More Gluten-Free Dip Recipes!
If you made this recipe, please comment below and leave a ⭐️ rating. You can also follow me on Instagram, Pinterest, and Facebook for more family-friendly vegan recipes!
Recipe
Creamy Gluten-Free Hummus
Equipment
Ingredients
- 15 oz chickpeas drained (reserve liquid)
- ¼ cup aquafaba liquid from chickpeas
- ¼ cup tahini
- ¼ cup lemon juice 2 lemons juiced
- ½ teaspoon salt
- 2 cloves garlic
- 1 teaspoon sumac optional
- 1 tablespoon parsley finely chopped optional
Instructions
- Drain chickpeas reserving the liquid or aquafaba in a separate bowl. You need some of the aquafaba but not all of it. Rinse chickpeas with water.
- Combine chickpeas, tahini, lemon juice, garlic, aquafaba, and salt in food processor.
- Process for a least 3 minutes. Check for creaminess. If you don't yet have your desired consistency add an additional tablespoon of water and process until hummus reaches desired creaminess.
- Transfer to a shallow bowl. Smooth over the top. Sprinkle with sumac and finely chopped parsley (optional).
Video
Notes
- Drain chickpeas reserving the liquid. You’ll need the liquid also known as aquafaba for the recipe, but you do not need all of it!
- Do not dump the whole can of chickpeas into the food processor with all of the aquafaba. You’ll have too much liquid and hummus will be runny instead of creamy.
- Blend in the food processor for 3 minutes. I know it will seem like a long time, but it’s key to getting the authentic creamy texture.

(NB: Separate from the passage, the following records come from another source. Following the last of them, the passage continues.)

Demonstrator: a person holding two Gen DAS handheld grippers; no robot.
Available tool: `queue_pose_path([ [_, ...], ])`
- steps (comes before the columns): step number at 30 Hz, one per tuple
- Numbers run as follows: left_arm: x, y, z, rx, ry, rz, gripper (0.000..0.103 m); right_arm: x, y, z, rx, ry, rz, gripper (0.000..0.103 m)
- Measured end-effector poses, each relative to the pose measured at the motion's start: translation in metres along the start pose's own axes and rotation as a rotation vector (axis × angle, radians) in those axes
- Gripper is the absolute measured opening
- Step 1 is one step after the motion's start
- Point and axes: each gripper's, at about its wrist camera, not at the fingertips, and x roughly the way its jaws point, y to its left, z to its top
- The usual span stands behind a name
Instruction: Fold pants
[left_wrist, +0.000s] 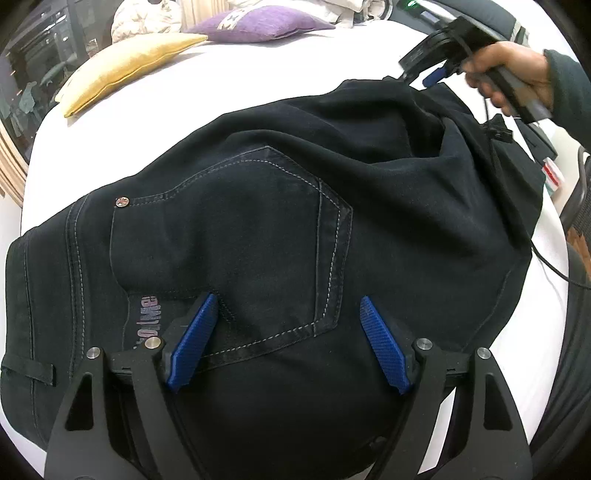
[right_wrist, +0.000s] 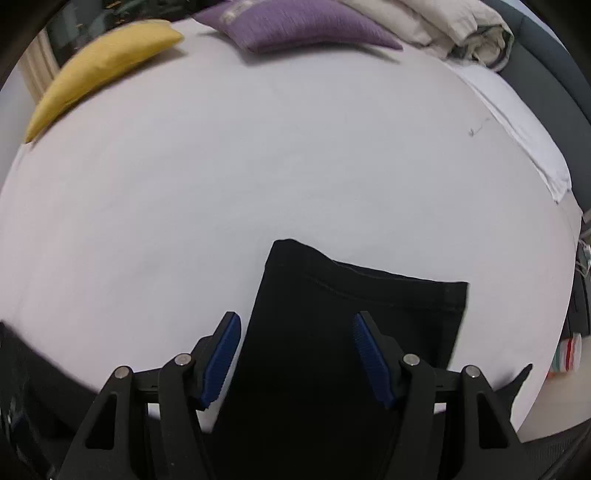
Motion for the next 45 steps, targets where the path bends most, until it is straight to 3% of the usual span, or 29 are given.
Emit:
queue_pose_path([
  [2, -0.001, 0.001, 0.000, -0.003, 0.000, -0.003, 0.078, 0.019, -0.001, 0.008, 0.033, 0.053, -0.029, 0.066],
  [5, -0.003, 0.003, 0.001, -0.006, 0.000, -0.008, 0.078, 0.030, -0.007, 0.014, 0.098, 0.074, 0.024, 0.065],
  [7, -0.004, 0.003, 0.001, -0.009, 0.000, -0.008, 0.078, 0.030, -0.004, 0.018, 0.083, 0.076, 0.071, 0.052],
  [9, -0.004, 0.003, 0.002, -0.012, 0.000, -0.008, 0.078, 0.026, 0.004, 0.021, 0.048, 0.069, 0.080, 0.028],
  [12, -0.004, 0.004, 0.002, -0.025, 0.002, -0.005, 0.078, 0.019, 0.006, 0.022, 0.058, 0.053, 0.097, 0.009],
  [18, -0.004, 0.004, 0.001, -0.036, 0.000, 0.005, 0.078, -0.006, -0.013, 0.014, 0.158, -0.033, 0.178, 0.006],
  [25, -0.003, 0.002, 0.002, -0.044, 0.005, 0.014, 0.079, -0.035, -0.045, 0.018, 0.188, -0.131, 0.218, 0.005],
  [29, -0.001, 0.002, 0.005, -0.060, 0.014, 0.017, 0.080, -0.070, -0.076, 0.009, 0.217, -0.241, 0.263, 0.005],
  [36, 0.005, -0.001, 0.012, -0.135, 0.013, 0.047, 0.087, -0.166, -0.141, -0.002, 0.307, -0.473, 0.394, 0.004],
  [40, 0.008, 0.001, 0.017, -0.208, 0.009, 0.045, 0.089, -0.220, -0.155, -0.021, 0.277, -0.597, 0.455, 0.004],
  [45, 0.010, -0.001, 0.018, -0.207, 0.007, 0.062, 0.089, -0.233, -0.176, -0.067, 0.274, -0.678, 0.490, 0.004],
])
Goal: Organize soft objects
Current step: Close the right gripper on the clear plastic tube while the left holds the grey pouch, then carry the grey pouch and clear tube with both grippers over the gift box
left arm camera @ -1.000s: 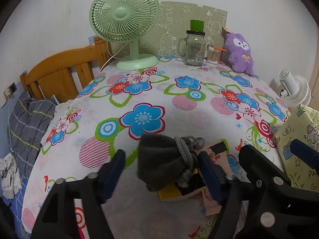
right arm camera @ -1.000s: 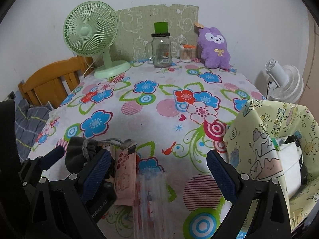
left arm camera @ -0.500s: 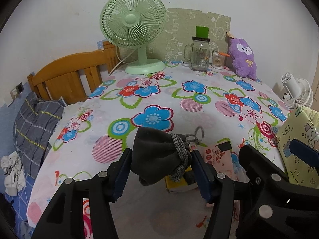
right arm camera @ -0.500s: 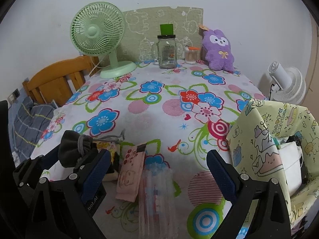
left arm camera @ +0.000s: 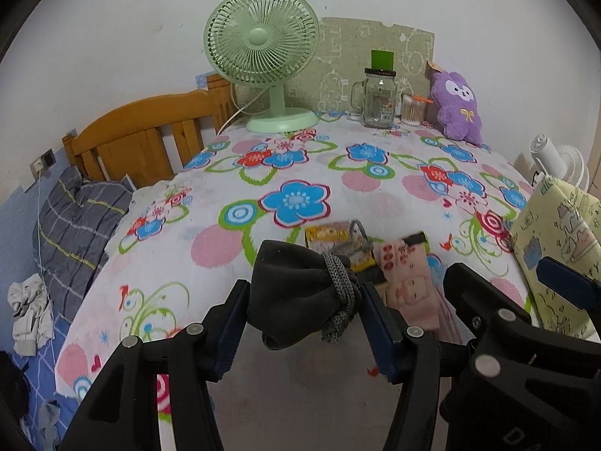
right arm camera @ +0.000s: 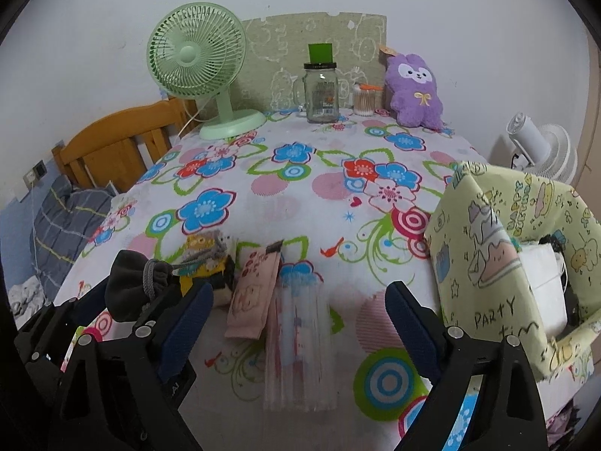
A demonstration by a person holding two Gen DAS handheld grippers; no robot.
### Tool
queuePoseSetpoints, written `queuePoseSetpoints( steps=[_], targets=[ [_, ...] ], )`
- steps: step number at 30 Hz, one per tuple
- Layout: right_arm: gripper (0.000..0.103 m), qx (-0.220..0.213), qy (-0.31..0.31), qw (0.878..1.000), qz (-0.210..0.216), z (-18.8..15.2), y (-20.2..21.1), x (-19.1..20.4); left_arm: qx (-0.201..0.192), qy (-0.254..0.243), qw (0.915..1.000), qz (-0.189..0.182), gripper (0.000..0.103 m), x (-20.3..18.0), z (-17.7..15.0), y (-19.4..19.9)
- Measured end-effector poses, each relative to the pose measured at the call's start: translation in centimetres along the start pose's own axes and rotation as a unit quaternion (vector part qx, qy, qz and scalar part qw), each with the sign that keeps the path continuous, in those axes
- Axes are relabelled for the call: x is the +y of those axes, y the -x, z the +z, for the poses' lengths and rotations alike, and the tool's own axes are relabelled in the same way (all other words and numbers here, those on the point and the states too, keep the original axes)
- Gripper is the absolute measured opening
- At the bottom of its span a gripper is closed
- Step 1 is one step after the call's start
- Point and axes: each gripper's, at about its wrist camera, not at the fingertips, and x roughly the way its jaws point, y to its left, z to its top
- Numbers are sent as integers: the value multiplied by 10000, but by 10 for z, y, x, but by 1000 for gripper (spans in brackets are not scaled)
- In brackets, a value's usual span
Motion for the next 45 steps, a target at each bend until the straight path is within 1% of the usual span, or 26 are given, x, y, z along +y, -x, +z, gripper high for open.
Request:
queuePoseSetpoints(
  steps=[5, 10, 12, 17, 19, 21, 23, 24, 25, 26, 31, 35, 40, 45],
  targets=[
    [88, 163, 48, 9998, 45, -11, -5, -2, 137, -22, 9999, -47, 60, -7, -14, 0],
    [77, 438, 97, 9990, 70, -21, -14, -3, 271, -63, 9995, -120, 60, -15, -24, -3],
    [76, 526, 95, 9985, 94, -24, -19, -4, 314, -85, 9994, -117, 60, -17, -27, -5],
    [74, 686, -83, 9975, 176, -25, -29, -7, 262, -175, 9995, -39, 60, -20, -29, -7],
    [66, 781, -150, 9966, 201, -25, -35, -7, 240, -256, 9994, 3, 60, -22, -29, -8],
    [61, 857, -184, 9959, 220, -25, -39, -6, 263, -298, 9992, 27, 60, -23, -30, -10],
    [59, 885, -155, 9958, 196, -25, -42, -5, 314, -259, 9992, -21, 60, -22, -29, -13],
    [55, 891, -137, 9957, 195, -24, -43, -5, 333, -247, 9991, -45, 60, -21, -28, -14],
    [48, 890, -133, 9958, 192, -23, -43, -5, 363, -220, 9991, -86, 60, -21, -28, -15],
    [44, 898, -130, 9957, 189, -22, -44, -4, 390, -202, 9990, -116, 60, -20, -27, -16],
    [34, 870, -100, 9960, 172, -19, -42, -4, 457, -163, 9986, -220, 60, -20, -24, -18],
    [32, 797, -69, 9967, 127, -16, -38, -6, 457, -144, 9984, -304, 60, -22, -20, -15],
    [31, 644, -94, 9978, 119, -10, -27, -10, 352, -142, 9985, -382, 60, -25, -14, -6],
    [31, 440, -35, 9989, 158, -1, -11, -9, 233, -75, 9990, -382, 60, -25, -4, 6]
  ],
)
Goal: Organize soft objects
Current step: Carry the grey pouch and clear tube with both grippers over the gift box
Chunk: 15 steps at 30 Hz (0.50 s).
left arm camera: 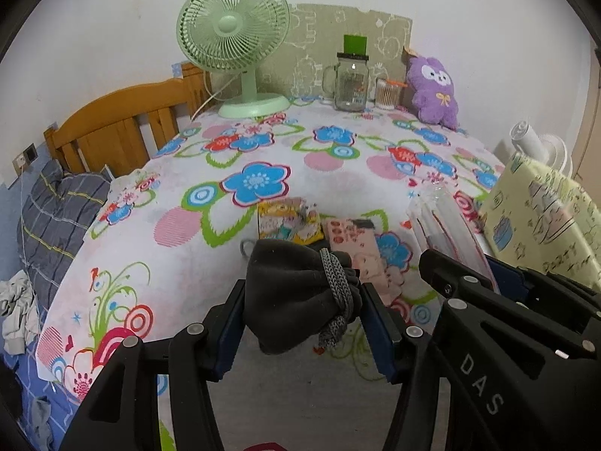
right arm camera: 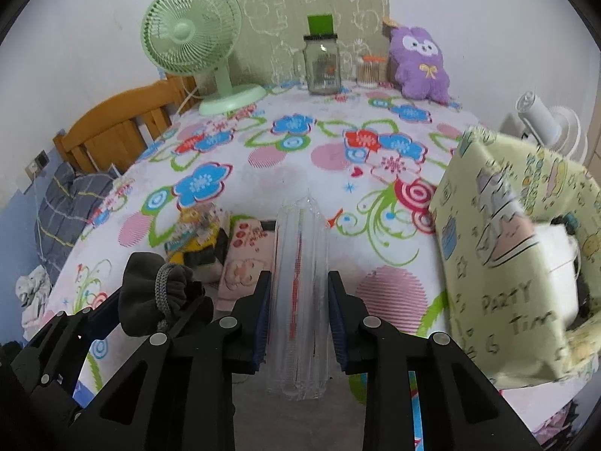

- Use canned chickpeas so that you’ll have the aquafaba.
C
Nice, simple recipe! Thanks.
I grew up on Hummus and have been eating and making it long before, as you suggest, it became “a thing” available everywhere.
I have added water before, but never “aquafab”. Great addition!
The only thing I would change, is stating that it is “oil free”. The Tahini is full of natural oil – as, it is a paste made from sesame seeds, which have natural oils – like all seeds and nuts. These are healthy oils, but still oil.
Thanks again!
Alison Corey
Thanks for your comment! Yes, tahini does include natural oil from the sesame seeds. Perhaps I should edit to say no added oil!
Bear
This hummus was easy to make and delicious to eat! I brought it to a small get-together and everyone raved about how good it was–even my friends who do not follow a vegan/WFPB/nearly-no oil diet like I do! Basically, this is a quick, fresh, healthy recipe that will be enjoyed by all! Thank you so much for sharing it!
Alison Corey
Thank you! I’m so glad to hear your friends enjoyed the recipe!
Adrianne
This hummus looks so healthy and smooth. I love the texture. Thanks!
Sandhya's Kitchen
This hummus is so creamy. I can’t wait to mop some with my homemade pita. Never thought of adding aquafaba to the hummus – great idea.
Jacqueline Meldrum
I’ve started doing this too, to cut down on oil, although I do like to add some oil for flavour. I like your addition of summac. I have some that I’ve never used. I am going to try that. Sharing this 🙂
Irina
WOW. Thanks a lot for such a great recipe! Made the hummus tonight: it was delightful!
veenaazmanov
Thanks. Such an interesting and deliciously creamy recipe. Love all the tips you have mentioned too.I have to make a batch soon.